### Source material

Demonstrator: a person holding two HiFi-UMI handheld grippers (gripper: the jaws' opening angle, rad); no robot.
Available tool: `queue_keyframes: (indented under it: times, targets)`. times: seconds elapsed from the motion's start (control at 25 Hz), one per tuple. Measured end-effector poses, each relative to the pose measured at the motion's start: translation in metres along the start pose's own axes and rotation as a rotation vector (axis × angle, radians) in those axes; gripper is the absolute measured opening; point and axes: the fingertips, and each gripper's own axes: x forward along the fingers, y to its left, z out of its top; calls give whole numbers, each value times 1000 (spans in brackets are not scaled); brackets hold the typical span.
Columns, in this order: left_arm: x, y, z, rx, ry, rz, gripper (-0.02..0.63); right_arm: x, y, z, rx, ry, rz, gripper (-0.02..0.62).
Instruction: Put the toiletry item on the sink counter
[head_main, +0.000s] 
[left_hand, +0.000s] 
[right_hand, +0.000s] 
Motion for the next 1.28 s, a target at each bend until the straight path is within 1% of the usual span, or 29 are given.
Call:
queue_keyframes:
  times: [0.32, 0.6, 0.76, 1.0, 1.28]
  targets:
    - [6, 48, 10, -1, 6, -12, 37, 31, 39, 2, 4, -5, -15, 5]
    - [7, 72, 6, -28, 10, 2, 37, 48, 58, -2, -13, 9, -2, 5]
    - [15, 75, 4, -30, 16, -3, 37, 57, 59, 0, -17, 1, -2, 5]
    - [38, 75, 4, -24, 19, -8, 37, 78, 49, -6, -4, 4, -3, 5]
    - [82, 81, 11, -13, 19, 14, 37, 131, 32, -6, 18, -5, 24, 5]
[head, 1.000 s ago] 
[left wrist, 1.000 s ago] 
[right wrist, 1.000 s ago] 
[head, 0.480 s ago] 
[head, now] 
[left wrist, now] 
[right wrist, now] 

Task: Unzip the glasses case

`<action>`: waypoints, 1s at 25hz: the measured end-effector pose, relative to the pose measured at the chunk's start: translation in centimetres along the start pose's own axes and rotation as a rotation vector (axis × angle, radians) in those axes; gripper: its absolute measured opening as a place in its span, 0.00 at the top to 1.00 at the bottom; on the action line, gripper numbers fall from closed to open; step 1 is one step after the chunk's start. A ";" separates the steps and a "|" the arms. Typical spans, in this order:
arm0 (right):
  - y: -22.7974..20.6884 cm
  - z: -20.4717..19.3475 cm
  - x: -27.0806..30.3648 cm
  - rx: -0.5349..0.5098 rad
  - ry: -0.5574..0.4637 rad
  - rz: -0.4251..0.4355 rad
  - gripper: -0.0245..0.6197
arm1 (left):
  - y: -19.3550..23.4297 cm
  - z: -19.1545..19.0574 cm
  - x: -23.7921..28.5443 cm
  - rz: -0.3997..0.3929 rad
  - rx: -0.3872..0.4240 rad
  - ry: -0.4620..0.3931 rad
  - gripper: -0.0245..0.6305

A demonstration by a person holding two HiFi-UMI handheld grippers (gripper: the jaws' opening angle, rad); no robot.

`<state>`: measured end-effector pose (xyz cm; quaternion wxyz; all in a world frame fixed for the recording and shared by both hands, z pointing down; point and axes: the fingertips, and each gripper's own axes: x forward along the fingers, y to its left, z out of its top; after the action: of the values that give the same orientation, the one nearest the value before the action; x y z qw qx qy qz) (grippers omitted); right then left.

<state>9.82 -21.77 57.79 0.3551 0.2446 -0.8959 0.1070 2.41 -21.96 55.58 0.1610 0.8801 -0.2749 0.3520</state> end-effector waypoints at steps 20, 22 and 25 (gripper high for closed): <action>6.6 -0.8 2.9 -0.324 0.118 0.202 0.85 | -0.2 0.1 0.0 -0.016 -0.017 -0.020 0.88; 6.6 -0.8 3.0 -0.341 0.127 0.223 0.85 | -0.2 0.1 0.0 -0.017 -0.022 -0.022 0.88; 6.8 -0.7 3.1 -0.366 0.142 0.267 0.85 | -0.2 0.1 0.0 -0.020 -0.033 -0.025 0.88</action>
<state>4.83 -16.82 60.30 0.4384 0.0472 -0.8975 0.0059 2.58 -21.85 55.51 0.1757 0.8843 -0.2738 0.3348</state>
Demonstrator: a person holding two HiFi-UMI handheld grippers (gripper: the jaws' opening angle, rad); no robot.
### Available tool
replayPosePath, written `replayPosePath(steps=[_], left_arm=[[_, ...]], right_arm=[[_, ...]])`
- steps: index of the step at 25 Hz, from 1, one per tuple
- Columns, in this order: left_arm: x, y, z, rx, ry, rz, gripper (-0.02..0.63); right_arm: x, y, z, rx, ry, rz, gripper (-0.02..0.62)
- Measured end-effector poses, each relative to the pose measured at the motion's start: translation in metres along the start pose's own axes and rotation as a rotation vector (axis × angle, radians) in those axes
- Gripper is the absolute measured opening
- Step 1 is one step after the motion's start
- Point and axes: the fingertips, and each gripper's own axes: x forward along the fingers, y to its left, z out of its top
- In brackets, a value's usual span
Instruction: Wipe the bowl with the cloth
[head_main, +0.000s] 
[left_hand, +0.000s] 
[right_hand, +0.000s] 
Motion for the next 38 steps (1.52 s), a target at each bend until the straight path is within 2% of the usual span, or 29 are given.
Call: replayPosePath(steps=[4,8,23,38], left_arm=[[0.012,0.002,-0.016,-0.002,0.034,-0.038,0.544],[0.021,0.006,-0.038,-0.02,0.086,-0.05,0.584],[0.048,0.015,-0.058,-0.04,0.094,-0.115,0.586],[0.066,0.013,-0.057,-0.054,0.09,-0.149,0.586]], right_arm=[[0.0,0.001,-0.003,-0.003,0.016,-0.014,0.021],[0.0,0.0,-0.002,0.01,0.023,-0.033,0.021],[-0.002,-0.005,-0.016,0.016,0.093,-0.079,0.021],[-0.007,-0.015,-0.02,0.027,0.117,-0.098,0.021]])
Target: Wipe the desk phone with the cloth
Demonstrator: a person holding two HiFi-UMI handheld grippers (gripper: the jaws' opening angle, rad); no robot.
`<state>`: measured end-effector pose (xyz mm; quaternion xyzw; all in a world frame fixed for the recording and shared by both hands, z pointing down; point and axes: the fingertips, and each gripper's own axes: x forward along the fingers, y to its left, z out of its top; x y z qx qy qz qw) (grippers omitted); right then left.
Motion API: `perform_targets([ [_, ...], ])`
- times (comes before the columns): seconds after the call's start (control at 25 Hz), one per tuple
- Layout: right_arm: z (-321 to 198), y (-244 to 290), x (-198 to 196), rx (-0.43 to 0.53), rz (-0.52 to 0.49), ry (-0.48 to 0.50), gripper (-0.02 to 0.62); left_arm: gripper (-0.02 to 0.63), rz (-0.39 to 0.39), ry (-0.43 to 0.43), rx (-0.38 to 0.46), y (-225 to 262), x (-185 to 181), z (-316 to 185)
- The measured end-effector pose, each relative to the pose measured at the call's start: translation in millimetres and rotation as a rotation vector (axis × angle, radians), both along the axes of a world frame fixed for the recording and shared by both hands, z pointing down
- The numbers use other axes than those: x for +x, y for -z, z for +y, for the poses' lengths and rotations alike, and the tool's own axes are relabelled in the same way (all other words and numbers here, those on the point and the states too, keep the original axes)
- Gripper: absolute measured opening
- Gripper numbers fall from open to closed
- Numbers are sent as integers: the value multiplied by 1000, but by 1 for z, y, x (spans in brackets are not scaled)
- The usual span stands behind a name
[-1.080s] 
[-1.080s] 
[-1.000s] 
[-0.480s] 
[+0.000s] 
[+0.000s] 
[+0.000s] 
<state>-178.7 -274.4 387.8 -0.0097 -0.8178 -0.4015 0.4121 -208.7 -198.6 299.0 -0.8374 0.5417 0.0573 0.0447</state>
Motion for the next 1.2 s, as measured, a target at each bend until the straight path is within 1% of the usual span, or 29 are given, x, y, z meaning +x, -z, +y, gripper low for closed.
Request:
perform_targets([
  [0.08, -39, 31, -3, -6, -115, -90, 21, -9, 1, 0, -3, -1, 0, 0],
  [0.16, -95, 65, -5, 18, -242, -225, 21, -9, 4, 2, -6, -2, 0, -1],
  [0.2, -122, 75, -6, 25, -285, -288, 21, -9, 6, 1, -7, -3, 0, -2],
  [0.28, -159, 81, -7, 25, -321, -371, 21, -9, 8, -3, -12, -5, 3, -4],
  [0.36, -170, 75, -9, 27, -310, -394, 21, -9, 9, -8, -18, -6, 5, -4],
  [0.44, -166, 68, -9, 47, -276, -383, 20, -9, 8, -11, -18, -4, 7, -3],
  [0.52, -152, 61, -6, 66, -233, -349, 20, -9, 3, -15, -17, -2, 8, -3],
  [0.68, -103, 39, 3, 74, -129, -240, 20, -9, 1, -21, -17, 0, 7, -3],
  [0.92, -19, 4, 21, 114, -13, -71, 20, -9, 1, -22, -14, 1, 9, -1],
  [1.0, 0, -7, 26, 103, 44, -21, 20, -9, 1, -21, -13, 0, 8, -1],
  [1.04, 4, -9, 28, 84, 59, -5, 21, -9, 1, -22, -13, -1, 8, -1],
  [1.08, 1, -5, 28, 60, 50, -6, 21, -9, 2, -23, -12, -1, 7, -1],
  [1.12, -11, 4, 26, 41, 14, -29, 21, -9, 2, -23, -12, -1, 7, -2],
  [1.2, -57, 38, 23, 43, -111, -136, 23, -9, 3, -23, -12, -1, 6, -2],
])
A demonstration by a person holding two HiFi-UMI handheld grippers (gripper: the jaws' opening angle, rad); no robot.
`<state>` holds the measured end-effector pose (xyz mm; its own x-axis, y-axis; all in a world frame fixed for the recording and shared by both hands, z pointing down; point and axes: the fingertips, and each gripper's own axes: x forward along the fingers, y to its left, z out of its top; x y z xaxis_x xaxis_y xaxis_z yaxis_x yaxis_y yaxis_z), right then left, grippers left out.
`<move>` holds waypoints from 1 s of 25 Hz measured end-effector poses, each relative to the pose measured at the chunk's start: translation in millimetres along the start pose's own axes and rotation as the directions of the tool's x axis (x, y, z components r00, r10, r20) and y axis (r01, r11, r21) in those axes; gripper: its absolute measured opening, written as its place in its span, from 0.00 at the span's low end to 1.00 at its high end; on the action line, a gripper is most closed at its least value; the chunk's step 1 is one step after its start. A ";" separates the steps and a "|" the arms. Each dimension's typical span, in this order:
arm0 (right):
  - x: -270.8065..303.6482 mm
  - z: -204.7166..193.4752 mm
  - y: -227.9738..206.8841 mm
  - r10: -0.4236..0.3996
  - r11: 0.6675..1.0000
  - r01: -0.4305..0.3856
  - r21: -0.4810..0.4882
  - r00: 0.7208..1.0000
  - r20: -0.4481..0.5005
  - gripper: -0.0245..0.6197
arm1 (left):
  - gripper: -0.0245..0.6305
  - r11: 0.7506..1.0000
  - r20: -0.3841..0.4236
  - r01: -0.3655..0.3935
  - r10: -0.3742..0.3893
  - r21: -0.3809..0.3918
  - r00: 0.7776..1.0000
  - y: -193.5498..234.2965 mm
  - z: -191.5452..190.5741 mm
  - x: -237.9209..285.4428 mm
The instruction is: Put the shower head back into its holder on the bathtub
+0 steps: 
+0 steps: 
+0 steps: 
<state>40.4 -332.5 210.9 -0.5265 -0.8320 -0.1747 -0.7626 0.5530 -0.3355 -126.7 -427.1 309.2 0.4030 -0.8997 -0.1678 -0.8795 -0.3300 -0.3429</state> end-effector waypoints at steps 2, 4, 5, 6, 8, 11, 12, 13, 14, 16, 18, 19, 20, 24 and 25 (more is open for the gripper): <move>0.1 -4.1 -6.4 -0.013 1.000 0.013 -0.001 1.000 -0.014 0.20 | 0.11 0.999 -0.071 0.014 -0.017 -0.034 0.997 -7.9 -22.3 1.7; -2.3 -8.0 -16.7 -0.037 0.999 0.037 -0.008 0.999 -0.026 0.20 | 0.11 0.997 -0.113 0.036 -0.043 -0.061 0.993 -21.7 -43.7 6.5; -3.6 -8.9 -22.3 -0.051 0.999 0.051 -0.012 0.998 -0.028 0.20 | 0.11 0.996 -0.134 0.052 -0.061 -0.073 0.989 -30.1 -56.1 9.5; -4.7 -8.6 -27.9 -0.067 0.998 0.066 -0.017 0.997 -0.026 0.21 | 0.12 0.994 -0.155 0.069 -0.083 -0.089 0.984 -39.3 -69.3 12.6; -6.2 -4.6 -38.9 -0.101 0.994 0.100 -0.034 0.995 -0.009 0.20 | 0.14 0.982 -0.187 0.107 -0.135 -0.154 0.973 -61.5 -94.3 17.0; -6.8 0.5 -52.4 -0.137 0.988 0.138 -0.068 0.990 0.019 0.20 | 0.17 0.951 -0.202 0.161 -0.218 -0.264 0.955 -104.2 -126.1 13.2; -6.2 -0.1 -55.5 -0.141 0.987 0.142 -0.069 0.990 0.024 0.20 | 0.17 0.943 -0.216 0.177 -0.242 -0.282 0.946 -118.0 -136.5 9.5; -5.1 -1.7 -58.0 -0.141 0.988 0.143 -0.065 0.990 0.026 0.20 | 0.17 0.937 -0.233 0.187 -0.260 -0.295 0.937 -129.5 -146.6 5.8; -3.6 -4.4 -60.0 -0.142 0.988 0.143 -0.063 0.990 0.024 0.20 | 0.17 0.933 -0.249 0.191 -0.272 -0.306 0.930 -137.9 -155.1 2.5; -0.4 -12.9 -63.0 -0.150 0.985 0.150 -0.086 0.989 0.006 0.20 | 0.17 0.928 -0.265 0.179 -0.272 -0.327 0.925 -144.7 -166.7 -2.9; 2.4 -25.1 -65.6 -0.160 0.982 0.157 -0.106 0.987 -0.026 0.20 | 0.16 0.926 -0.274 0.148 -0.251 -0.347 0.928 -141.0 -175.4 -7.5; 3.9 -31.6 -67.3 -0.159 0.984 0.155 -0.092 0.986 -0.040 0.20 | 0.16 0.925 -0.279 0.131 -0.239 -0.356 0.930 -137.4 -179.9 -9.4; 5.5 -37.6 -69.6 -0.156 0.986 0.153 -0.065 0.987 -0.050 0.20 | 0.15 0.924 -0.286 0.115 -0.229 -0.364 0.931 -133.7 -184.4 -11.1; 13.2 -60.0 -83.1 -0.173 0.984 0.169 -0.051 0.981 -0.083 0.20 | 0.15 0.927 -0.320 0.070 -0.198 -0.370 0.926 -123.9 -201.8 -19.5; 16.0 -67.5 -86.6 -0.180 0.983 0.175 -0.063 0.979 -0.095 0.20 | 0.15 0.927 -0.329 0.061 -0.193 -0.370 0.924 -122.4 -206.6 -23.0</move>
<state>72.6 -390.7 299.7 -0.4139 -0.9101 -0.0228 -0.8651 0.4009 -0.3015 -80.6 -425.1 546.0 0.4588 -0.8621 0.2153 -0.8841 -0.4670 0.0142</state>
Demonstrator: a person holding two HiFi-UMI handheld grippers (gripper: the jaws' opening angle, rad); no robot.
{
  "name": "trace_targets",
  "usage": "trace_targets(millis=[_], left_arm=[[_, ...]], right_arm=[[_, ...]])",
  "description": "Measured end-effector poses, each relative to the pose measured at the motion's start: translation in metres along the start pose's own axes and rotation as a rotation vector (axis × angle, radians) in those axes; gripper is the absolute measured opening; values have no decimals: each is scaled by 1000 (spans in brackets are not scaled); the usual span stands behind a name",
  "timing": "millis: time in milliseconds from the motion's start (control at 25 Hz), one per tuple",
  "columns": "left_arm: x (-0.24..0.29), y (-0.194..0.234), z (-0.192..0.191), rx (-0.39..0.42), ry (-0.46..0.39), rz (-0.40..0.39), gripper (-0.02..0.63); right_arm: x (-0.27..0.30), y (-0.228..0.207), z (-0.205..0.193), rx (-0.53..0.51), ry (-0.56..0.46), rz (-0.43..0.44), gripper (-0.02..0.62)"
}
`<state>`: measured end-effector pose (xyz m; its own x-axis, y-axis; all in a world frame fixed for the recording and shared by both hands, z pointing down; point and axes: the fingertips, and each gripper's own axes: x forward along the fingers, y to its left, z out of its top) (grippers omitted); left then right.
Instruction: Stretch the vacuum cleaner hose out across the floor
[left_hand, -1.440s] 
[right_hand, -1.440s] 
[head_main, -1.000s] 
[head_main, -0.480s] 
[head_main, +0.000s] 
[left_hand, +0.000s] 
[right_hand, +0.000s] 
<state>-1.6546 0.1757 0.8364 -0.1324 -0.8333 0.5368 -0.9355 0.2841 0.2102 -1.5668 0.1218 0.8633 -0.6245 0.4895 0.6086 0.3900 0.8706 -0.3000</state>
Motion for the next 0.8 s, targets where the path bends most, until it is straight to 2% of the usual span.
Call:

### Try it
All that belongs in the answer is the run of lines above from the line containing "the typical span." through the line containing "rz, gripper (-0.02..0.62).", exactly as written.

### Task response
Available tool: `queue_keyframes: (indented under it: times, targets)`. times: seconds elapsed from the motion's start (control at 25 Hz), one per tuple. Measured end-effector poses, each relative to the pose measured at the motion's start: translation in metres along the start pose's own axes and rotation as a rotation vector (axis × angle, radians) in those axes; gripper is the absolute measured opening; point and axes: the fingertips, and each gripper's own axes: x forward along the fingers, y to its left, z out of its top; calls give whole numbers, each value times 1000 (spans in brackets are not scaled); brackets hold the typical span.
Columns, in this order: left_arm: x, y, z, rx, ry, rz, gripper (-0.02..0.63); right_arm: x, y, z, rx, ry, rz, gripper (-0.02..0.62).

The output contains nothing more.